**Task brief:** Please filter the data down to the lines that include the word "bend" and copy them.

**Records supplied:**
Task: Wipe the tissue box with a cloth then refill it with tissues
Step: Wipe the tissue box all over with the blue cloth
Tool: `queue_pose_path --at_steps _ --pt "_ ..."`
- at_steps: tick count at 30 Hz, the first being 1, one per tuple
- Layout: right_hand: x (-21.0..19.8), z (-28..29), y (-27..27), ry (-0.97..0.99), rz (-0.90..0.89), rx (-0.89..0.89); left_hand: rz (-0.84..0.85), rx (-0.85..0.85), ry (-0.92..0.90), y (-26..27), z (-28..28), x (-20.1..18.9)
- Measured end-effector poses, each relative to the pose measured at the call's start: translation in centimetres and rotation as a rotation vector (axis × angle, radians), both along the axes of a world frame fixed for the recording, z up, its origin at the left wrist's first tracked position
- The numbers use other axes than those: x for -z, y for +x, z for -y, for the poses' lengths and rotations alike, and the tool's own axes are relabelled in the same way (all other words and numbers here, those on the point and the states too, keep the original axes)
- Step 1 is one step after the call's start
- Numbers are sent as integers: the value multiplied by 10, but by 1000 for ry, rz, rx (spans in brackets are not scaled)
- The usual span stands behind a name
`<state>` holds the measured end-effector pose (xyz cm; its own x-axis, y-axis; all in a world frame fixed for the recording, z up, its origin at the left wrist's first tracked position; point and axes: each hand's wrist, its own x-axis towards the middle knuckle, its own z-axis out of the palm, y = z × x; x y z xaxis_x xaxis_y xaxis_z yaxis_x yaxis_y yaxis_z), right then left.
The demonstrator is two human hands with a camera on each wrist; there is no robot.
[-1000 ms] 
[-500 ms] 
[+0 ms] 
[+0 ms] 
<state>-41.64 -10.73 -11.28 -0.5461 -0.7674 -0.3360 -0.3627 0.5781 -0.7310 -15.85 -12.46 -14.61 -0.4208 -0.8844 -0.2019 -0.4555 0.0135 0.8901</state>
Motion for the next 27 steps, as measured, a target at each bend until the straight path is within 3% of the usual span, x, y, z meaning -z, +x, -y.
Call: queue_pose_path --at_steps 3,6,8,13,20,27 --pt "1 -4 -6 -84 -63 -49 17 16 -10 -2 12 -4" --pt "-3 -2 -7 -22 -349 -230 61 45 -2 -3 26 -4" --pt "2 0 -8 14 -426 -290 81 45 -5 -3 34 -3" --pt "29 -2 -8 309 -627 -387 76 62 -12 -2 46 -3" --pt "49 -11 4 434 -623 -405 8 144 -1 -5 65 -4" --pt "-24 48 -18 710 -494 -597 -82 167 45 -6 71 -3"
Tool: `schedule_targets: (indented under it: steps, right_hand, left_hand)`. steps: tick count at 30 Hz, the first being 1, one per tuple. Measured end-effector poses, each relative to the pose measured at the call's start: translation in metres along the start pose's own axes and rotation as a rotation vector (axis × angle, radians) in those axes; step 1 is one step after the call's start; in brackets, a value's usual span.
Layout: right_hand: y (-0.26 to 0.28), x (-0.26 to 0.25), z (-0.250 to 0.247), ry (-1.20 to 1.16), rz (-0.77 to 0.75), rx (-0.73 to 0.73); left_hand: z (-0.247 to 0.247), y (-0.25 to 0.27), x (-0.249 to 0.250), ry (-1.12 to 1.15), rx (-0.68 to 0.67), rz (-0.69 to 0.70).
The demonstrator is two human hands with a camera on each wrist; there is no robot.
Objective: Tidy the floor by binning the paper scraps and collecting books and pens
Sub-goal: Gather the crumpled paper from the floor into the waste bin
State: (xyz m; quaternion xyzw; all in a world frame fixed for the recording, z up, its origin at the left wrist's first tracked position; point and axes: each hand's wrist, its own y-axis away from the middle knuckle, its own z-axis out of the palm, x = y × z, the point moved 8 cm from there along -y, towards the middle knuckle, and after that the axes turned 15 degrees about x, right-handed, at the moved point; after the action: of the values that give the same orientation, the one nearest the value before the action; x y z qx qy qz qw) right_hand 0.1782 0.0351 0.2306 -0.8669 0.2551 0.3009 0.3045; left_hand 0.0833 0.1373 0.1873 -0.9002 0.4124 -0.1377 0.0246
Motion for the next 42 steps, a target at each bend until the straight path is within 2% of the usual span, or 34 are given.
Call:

**Exercise output:**
Motion for the next 27 steps, as measured, a target at each bend until the straight path is within 3% of the usual span, x, y, z meaning -z, +x, -y.
Motion for the next 42 steps, a target at each bend until the straight path is within 2% of the usual span, or 34 are given.

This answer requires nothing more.